Fig. 2: Association of rare coding variants with ADHD.

a, Manhattan plot with −log₁₀(P) on the y axis for gene-based associations from a two-sided Fisher’s exact test of counts of rare class I and II variants in 8,895 individuals with ADHD and 53,780 controls. The chromosome position of genes is shown on the x axis. Genes that met the threshold for exome-wide significance (two-sided P < 3.07 × 10⁻⁶, implying significance correcting for 16,297 tests) are highlighted in dark red; genes with two-sided P < 0.001 are in orange.

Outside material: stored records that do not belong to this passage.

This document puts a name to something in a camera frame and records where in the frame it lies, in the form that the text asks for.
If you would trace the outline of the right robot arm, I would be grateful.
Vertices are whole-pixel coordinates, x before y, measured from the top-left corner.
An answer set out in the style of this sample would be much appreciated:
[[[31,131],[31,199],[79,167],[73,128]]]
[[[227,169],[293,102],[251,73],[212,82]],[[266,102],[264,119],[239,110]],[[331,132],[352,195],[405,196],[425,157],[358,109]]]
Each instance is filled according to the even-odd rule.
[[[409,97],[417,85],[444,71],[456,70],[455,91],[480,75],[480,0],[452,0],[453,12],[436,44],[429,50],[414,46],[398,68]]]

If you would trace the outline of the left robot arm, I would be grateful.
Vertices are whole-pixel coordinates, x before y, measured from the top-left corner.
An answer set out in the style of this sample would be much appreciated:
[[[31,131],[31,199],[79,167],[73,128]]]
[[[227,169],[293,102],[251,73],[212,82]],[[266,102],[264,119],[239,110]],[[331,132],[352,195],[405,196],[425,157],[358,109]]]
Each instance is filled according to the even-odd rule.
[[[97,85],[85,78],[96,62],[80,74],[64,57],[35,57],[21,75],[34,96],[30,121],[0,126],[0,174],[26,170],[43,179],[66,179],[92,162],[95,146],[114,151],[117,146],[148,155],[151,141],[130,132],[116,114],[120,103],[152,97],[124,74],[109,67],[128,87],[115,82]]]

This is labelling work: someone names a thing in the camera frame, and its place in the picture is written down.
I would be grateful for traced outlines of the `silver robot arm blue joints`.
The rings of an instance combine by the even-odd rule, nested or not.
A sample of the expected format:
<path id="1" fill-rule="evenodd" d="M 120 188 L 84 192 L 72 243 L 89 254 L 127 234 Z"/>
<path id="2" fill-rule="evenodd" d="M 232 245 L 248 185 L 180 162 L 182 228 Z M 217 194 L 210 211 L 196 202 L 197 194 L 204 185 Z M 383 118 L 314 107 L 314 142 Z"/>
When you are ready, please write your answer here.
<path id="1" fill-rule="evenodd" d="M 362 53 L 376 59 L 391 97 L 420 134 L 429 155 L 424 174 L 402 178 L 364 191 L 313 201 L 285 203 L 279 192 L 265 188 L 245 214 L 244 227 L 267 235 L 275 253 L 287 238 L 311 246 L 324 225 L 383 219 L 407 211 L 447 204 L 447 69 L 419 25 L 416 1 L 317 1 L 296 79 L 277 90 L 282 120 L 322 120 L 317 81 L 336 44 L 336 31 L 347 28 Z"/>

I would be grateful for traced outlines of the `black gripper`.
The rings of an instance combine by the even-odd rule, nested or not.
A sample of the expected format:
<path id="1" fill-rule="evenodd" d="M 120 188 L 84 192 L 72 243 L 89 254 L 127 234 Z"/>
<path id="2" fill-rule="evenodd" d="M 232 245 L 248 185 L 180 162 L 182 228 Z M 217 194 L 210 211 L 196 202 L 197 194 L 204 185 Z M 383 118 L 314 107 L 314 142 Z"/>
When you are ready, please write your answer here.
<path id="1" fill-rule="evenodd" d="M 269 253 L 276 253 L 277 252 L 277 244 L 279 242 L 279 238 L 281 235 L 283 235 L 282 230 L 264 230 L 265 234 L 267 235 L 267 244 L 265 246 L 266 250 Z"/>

The red dashed line denotes exome-wide significance; the blue dashed line represents two-sided P ≤ 0.001. b, Genetic architecture plot. Dots represents ORs from this study and the most recent GWAS¹³ and CNV study²⁵ of ADHD. The minor allele frequency in the control cohorts is shown on the x axis. Dot colour represents variant type (rare, common or CNV) and dot size reflects the strengths of the associations. The 20 genes from this study with a gene-based two-sided burden P < 0.001 are shown in red; the exome-wide-significant genes are solid red and the remainder are translucent red. Two genes (WNT1 and EIF3G) have an infinite OR, as rare deleterious variants were only observed in individuals with ADHD and none in control individuals.